The result of Table 2 implies that the RAM-PGK has a better capacity to identify phosphoglycerylated and non-phosphoglycerylated lysine residues correctly. The use of a residue adjacency matrix of amino acid residues in proteins can be credited for this improvement. The RAM of neighboring residues of the lysine residue and the transformation of this matrix into feature vector has proven to produce necessary characteristics for differentiating the modified lysine residues. Moreover, the performance enhancement can also be credited to the SVM algorithm as it has been effective in handling the data comprising the sequential information.

4. Conclusions

This work carried out has proposed a new predictor called RAM-PGK, which efficiently uses a residue adjacency matrix feature set for phosphoglycerylation prediction.
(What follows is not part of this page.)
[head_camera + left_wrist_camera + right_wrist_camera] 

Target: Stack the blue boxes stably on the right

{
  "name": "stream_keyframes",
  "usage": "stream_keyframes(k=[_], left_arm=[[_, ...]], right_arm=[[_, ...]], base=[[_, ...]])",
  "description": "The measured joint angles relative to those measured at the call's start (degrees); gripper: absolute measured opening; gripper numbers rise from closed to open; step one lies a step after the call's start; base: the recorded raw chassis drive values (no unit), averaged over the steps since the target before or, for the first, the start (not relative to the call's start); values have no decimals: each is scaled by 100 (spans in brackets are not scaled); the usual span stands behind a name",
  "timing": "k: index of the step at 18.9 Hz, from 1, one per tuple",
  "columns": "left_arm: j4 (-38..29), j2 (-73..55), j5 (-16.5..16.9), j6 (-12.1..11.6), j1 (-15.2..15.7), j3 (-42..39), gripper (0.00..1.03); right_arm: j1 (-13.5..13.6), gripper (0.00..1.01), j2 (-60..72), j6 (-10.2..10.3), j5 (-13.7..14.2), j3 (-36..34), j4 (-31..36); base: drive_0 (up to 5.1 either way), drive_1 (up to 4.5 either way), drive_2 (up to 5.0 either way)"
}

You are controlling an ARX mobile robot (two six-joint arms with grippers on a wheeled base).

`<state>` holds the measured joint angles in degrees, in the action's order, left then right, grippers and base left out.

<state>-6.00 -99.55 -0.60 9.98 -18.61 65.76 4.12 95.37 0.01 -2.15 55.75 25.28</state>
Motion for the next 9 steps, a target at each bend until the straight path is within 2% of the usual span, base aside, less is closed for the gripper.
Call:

In the approach of phosphoglycerylation prediction, using the sequential information concealed in RAM was shown to have good potential that can be taken into consideration for identifying the PTM. To balance the dataset, k-nearest neighbors cleaning treatment was used in removing the negative samples during the training stage. A reasonably balanced dataset in the training phase and the entire samples for testing, alongside a support vector machine algorithm, provided the RAM-PGK with the thoroughness to outperform some of the latest phosphoglycerylation prediction methods in the literature.